#### [Aim of the task]
Find and copy each line of the data that includes "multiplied".

Stored data below:

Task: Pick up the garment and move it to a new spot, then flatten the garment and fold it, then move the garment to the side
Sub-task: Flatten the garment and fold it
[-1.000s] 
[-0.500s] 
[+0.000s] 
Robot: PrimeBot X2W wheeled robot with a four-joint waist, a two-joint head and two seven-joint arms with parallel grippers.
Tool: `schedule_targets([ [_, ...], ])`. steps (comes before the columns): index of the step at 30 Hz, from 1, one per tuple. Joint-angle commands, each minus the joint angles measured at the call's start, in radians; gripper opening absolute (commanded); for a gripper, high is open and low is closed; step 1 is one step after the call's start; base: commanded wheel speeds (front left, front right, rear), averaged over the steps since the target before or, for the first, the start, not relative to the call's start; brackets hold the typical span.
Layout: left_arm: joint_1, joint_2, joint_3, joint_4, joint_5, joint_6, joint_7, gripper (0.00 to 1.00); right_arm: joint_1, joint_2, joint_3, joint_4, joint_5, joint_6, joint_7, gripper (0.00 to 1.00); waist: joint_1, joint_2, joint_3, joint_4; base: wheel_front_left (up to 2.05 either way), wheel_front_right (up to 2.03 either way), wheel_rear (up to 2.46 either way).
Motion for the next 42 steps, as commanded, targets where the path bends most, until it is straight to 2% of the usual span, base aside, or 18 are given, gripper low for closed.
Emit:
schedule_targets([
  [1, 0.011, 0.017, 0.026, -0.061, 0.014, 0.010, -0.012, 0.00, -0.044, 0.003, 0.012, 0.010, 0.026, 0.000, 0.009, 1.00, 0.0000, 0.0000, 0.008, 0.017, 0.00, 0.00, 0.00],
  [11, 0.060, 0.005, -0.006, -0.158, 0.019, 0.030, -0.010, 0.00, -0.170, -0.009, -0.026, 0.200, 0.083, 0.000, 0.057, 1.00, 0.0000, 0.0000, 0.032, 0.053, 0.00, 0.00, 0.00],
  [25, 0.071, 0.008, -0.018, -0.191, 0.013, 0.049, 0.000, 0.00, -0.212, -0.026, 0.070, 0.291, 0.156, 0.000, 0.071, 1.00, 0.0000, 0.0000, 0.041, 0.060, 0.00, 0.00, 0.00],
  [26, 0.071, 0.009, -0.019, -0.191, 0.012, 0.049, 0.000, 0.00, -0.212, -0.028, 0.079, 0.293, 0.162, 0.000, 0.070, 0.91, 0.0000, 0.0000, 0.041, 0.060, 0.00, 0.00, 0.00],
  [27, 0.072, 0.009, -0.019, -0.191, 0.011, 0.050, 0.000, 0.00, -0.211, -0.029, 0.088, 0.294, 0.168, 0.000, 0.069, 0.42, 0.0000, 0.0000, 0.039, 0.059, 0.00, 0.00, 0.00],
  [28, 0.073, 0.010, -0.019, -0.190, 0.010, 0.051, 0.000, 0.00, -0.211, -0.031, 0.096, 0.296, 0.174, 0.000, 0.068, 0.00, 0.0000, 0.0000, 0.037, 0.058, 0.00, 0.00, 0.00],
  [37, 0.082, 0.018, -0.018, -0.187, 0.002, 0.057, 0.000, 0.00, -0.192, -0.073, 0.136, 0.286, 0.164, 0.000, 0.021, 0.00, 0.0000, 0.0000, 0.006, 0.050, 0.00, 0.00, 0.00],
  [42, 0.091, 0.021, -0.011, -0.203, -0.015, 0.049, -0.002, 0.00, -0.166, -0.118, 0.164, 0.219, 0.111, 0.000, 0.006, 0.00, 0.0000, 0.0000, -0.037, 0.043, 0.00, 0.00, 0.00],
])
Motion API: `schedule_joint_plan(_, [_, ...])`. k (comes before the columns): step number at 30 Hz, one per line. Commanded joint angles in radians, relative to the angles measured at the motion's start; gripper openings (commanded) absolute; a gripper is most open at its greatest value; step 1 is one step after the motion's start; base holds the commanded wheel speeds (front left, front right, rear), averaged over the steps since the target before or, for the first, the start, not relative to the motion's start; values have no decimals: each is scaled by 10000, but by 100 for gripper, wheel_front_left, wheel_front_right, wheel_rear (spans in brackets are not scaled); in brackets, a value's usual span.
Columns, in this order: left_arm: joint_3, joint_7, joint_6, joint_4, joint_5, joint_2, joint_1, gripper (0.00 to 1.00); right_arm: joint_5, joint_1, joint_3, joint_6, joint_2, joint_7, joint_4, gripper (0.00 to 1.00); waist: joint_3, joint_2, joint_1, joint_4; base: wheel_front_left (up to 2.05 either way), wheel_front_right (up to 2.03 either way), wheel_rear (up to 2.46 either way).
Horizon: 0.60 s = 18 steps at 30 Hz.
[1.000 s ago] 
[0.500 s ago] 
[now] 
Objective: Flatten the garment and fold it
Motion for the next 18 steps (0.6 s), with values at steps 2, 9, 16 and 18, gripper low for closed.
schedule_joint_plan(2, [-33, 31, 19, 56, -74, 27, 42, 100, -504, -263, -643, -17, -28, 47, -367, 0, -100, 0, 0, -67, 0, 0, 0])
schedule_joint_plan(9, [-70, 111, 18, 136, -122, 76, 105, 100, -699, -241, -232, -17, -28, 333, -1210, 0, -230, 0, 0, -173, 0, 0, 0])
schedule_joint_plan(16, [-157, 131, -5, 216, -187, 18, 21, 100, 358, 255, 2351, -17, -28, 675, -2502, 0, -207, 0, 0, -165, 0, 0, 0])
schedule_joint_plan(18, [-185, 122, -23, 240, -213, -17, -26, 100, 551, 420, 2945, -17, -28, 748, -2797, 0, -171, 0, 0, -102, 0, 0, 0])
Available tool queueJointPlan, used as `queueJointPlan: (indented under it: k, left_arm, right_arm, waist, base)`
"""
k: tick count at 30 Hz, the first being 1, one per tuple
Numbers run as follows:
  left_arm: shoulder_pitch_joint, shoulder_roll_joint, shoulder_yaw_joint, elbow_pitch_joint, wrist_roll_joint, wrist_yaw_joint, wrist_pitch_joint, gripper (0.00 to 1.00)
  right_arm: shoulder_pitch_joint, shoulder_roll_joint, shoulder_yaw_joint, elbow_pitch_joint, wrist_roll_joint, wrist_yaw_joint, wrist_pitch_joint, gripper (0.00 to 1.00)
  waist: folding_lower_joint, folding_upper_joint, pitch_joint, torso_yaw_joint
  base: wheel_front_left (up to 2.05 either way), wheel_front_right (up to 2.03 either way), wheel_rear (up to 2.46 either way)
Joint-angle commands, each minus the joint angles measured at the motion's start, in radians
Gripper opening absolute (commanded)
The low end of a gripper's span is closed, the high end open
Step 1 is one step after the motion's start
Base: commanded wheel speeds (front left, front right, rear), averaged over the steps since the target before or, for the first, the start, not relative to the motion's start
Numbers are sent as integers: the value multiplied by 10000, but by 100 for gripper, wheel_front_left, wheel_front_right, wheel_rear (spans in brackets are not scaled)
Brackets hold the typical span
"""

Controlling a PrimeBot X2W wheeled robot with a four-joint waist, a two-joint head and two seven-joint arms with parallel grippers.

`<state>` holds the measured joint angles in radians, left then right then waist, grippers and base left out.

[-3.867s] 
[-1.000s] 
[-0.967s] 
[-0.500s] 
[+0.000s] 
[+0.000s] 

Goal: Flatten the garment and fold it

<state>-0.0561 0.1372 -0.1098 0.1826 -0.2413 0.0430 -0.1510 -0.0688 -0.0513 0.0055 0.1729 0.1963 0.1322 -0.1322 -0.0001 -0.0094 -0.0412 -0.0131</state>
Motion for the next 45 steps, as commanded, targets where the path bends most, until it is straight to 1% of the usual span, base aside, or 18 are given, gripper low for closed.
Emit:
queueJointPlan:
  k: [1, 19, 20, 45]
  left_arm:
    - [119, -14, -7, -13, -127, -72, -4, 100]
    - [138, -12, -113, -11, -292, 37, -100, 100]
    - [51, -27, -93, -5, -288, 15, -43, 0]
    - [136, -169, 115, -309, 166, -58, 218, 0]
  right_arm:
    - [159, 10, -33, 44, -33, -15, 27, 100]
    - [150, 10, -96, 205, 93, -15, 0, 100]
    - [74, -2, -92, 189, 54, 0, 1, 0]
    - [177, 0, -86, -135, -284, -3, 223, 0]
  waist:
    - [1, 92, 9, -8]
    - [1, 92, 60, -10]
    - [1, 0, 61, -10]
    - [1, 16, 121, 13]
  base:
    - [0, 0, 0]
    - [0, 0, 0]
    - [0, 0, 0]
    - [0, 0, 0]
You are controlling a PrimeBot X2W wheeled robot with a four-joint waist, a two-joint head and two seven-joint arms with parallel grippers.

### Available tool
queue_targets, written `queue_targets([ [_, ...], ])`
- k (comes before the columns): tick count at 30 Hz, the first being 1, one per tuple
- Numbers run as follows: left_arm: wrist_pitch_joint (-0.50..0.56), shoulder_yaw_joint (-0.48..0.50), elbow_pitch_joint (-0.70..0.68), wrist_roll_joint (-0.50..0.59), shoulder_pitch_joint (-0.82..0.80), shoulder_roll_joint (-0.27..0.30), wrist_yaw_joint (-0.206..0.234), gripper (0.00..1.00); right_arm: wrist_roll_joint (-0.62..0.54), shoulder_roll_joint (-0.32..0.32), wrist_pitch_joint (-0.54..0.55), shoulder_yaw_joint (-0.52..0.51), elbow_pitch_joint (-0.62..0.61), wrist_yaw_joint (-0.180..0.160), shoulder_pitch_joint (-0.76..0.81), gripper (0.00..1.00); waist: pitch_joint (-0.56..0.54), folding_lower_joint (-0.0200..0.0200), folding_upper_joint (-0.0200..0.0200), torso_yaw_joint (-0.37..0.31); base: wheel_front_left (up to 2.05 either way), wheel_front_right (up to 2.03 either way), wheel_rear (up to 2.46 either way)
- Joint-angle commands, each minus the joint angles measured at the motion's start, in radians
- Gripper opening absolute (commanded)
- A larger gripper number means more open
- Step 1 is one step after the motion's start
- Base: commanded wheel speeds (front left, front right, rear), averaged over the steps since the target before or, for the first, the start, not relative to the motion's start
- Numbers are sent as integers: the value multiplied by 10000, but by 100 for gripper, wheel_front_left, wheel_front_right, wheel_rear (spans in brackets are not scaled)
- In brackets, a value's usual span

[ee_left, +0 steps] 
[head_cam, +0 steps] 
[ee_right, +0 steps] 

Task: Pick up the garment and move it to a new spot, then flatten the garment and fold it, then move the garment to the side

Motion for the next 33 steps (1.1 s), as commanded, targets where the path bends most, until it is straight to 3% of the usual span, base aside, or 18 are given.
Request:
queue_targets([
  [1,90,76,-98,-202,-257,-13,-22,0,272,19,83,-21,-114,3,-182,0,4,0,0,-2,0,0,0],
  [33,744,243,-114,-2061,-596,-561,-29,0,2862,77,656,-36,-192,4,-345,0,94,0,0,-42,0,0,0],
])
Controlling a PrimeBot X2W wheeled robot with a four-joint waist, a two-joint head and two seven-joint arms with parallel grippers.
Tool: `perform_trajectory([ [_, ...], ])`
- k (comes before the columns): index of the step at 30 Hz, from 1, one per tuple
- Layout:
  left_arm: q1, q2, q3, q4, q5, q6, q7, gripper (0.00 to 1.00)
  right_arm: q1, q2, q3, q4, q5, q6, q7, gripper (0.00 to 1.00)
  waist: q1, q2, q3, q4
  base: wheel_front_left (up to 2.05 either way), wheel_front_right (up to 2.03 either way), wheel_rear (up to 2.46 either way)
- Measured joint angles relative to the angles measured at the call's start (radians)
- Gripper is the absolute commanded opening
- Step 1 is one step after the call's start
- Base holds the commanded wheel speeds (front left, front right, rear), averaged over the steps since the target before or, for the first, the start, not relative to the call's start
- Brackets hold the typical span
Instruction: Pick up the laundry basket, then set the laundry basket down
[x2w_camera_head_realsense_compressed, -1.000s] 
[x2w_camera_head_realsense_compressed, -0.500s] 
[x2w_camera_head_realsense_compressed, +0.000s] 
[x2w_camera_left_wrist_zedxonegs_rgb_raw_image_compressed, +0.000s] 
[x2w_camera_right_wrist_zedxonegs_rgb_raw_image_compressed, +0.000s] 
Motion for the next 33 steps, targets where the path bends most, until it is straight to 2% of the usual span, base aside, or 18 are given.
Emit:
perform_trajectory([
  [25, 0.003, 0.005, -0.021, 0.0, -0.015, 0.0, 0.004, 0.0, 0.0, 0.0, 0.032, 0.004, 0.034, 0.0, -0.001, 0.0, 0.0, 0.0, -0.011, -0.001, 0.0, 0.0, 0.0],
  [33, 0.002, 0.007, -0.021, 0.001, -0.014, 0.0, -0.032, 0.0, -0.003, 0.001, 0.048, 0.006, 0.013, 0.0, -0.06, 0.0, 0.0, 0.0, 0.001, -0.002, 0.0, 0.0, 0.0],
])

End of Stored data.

#### [Exercise result]
Numbers are sent as integers: the value multiplied by 10000, but by 100 for gripper, wheel_front_left, wheel_front_right, wheel_rear (spans in brackets are not scaled)
- Numbers are sent as integers: the value multiplied by 10000, but by 100 for gripper, wheel_front_left, wheel_front_right, wheel_rear (spans in brackets are not scaled)

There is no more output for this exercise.